# Finger joint blade vs. Dado blade



## egeorge1 (Dec 18, 2009)

Is there any advantage of getting specific finger joint blades over just using a dado blade set?


----------



## Gene Howe (Feb 28, 2009)

Don't know. Maybe because some dado blades won't give you a true flat bottom. Mine does. Not sure of others. At any rate, I like routers for box joints.


----------



## egeorge1 (Dec 18, 2009)

Gene Howe said:


> Don't know. Maybe because some dado blades won't give you a true flat bottom. Mine does. Not sure of others. At any rate, I like routers for box joints.


Why is it you prefer a router?

I am actually comparing Forrest blades. I believe they both create a true flat bottom.


----------



## knotscott (Nov 8, 2007)

Most dado sets have beveled teeth on the outside cutters that protrude slightly above the flat rakers used on the inside chippers. These are what leaves the tiny grooves along the edge, aka "bat ears". The better sets minimize the depth of the bat ears by alternate flat top teeth with the beveled teeth, but very few cut perfectly flat bottoms, though they're flat between the bat ears and are often mistaken for "perfectly flat". The beveled teeth have less tearout and are much more suitable for crosscut grooves. Dado sets are also nearly infinitely adjustable between 1/4" and 13/16". I believe the Forrest, Freud, DeWalt, Infinity, Systimatic, CMT, Amana, and others have the beveled outside teeth, but there are some that have all flat outside teeth and will leave a truly flat bottom. 

The box joint sets typically have limited fixed sizes with a max of ~ 3/8". They have all flat top teeth, so they do leave truly flat bottoms but are more prone to tearout if you crosscut, and obviously are limited to their stated widths. 

If you do a lot of box joints, it might be worth getting a set, but they don't offer the versatility of a good stacked dado set.

You can see both beveled and flat top teeth of the outside cutters in this pic...especially near the top of the rear outside cutter:


----------



## egeorge1 (Dec 18, 2009)

Thanks for the input. So if I understand correctly it sounds like as long as the dado set creates perfectly flat bottoms, there is not much reason to get the more limited finger joint set unless you have no need for the versatility and want to save some money over a more expensive dado set. According to Forrest, their Dado King dado set does indeed produce perfectly flat bottoms so for me I think it will be the best option.


----------



## Gene Howe (Feb 28, 2009)

egeorge1 said:


> Why is it you prefer a router?
> 
> I am actually comparing Forrest blades. I believe they both create a true flat bottom.
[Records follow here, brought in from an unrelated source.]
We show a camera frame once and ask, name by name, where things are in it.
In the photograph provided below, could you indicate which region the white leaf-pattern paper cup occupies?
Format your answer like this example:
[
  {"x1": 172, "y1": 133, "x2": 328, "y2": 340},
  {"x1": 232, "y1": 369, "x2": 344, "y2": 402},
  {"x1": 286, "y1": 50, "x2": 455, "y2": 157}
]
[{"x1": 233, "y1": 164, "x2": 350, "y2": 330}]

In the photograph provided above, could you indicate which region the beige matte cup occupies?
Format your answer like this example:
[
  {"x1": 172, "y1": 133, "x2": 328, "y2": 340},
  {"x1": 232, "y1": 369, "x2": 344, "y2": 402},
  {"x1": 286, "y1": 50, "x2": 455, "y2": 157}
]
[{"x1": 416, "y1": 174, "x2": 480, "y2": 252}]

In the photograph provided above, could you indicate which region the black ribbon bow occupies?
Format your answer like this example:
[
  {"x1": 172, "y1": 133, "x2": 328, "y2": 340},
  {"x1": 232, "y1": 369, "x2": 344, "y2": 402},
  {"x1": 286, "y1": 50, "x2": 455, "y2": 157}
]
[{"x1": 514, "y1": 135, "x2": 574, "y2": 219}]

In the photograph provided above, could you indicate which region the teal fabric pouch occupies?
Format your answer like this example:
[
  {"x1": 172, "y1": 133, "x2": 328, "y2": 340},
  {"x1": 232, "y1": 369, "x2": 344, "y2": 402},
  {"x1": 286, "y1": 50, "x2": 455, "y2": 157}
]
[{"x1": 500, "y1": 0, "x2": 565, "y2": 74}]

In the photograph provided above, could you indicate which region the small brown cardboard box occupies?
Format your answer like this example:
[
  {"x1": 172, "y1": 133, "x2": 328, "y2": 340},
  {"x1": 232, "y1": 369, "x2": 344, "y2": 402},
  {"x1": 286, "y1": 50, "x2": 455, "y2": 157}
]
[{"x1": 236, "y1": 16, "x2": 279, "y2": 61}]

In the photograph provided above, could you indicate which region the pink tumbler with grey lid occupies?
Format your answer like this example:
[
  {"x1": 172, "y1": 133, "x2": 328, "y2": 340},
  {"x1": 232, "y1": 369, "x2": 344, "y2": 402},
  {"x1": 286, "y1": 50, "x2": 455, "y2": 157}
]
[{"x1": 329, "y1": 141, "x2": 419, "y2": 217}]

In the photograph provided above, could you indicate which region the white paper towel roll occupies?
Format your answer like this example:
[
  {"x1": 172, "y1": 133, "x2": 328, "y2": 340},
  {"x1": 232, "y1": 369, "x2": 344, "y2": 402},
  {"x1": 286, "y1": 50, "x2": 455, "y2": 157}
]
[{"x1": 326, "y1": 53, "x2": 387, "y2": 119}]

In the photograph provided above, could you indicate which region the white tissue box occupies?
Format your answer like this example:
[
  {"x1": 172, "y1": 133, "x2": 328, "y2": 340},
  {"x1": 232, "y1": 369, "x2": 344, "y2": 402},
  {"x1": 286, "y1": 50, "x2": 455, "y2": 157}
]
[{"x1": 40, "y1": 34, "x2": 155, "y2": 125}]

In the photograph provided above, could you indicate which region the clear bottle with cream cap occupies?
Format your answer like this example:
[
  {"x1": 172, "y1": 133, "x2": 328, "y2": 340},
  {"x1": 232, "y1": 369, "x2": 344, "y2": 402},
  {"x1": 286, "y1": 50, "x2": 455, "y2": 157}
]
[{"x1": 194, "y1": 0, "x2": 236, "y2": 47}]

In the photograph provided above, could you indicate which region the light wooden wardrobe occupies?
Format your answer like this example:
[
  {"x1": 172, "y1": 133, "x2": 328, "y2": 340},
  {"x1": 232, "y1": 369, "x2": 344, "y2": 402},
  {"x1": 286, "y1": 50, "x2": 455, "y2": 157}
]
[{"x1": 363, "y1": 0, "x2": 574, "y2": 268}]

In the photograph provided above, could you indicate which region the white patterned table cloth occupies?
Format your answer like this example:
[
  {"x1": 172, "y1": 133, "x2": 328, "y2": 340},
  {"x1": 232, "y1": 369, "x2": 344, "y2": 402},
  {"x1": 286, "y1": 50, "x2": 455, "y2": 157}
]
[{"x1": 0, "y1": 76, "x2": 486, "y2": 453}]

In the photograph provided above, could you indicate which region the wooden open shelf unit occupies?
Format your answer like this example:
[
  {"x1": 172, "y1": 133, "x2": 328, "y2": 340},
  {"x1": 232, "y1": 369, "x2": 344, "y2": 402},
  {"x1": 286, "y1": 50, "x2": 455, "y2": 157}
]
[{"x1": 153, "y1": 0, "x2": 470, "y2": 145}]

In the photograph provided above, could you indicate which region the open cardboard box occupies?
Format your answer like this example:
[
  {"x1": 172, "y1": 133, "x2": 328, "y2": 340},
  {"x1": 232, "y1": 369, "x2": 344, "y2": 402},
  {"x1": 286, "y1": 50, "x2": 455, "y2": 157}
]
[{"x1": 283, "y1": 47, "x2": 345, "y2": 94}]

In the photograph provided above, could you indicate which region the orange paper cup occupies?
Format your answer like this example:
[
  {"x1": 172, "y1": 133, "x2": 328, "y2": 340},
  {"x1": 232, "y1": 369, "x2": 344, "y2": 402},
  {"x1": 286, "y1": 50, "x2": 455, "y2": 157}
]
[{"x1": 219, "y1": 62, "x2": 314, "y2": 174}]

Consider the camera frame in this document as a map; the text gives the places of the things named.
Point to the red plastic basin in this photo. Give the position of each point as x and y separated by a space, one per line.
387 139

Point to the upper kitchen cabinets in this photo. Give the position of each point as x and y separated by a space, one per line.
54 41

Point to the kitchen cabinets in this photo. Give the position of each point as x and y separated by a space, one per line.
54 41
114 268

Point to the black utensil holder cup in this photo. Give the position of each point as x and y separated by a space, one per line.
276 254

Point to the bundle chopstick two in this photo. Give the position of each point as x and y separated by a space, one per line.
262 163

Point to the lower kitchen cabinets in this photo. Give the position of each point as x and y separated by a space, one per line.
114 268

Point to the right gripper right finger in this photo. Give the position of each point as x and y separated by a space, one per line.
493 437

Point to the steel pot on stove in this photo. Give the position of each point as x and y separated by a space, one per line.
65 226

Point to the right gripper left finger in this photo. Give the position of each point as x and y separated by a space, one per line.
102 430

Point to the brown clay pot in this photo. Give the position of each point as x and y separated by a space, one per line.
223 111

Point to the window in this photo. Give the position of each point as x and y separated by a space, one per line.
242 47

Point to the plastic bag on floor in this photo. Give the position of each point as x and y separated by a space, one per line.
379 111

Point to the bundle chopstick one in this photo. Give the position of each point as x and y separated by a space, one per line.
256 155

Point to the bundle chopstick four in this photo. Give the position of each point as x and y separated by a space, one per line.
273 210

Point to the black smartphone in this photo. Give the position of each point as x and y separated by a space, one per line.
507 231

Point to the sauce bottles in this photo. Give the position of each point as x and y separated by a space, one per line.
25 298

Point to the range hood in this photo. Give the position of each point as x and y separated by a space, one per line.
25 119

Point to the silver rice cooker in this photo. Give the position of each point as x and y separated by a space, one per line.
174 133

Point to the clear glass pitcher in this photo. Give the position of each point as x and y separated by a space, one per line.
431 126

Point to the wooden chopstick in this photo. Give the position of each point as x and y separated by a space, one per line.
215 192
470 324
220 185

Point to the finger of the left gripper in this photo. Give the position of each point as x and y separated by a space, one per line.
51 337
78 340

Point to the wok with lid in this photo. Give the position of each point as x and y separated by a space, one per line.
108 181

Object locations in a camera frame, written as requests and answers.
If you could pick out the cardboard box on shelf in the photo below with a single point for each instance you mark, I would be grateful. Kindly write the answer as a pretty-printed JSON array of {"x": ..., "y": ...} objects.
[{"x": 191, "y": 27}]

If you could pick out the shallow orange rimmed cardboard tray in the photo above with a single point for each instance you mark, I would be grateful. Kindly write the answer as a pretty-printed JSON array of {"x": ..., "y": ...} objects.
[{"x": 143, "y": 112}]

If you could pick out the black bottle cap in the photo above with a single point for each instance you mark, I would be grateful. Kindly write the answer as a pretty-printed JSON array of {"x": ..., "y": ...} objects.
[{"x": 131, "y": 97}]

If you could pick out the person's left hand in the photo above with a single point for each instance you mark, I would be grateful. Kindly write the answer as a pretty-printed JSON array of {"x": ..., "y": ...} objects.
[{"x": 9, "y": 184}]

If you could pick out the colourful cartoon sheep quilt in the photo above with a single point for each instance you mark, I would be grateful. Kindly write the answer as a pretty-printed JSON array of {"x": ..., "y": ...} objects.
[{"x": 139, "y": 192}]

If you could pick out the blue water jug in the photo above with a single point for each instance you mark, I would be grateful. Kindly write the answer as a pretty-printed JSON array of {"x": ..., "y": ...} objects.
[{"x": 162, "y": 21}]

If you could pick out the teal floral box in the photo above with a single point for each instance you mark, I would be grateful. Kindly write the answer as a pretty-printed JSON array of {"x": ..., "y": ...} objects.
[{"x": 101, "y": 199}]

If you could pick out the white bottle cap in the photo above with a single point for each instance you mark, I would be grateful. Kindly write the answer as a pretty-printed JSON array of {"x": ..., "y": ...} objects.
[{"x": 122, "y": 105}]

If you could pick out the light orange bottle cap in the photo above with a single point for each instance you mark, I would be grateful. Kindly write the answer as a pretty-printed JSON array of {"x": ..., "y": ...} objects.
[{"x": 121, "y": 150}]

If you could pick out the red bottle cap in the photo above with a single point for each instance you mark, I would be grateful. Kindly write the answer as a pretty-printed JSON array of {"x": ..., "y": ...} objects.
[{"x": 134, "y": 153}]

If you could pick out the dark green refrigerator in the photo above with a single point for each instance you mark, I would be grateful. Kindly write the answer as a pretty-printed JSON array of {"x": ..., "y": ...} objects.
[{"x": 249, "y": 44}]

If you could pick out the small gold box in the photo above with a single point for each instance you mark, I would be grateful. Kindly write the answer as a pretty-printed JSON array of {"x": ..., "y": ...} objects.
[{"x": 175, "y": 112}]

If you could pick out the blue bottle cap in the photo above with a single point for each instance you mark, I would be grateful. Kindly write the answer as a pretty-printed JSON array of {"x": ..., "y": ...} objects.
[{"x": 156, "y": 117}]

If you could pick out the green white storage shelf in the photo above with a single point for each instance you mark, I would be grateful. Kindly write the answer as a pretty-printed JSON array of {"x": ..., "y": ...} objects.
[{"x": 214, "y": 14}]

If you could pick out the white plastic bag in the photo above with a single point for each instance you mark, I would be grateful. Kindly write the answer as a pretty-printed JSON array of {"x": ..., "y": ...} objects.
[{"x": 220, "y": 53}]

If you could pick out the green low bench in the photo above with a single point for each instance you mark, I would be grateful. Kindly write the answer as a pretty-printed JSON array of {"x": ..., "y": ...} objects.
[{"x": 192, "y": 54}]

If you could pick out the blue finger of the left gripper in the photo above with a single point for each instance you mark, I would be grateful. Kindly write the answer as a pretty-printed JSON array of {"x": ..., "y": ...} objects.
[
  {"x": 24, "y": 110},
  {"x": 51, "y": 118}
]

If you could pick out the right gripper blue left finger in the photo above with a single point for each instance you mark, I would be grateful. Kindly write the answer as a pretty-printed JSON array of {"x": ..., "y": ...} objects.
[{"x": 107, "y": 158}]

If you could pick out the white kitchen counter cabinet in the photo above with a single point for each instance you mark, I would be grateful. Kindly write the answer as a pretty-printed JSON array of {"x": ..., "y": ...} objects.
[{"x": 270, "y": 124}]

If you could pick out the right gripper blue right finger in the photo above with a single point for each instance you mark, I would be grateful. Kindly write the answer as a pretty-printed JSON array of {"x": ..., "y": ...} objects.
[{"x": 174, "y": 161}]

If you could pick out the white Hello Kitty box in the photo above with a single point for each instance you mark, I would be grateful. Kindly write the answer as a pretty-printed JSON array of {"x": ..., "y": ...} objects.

For my equipment, it's just easier to set up. Plus, the jigs I made are for the table router. Just never got around to making one for the saw.
As far as the cut is concerned, I can't see much difference in the methods.


----------



## knotscott (Nov 8, 2007)

egeorge1 said:


> ... According to Forrest, their Dado King dado set does indeed produce perfectly flat bottoms so for me I think it will be the best option.


The phrase I'd question Forrest on is "perfectly flat"....ask them to define it. As long as their outside cutters have beveled teeth, there will be minor grooves along the edge that are deeper than the main trough cut by the flat teeth of the inside chippers. This is normal and common for most good dado sets...it may even look flat from a glance, but it's not "perfectly flat" as long as there are tiny grooves from the outside cutters. Can someone with a Dado King confirm that at least some of the teeth on the outside cutters are beveled from the outside in? The good news is that most are small enough that it barely shows and causes discussions like this one!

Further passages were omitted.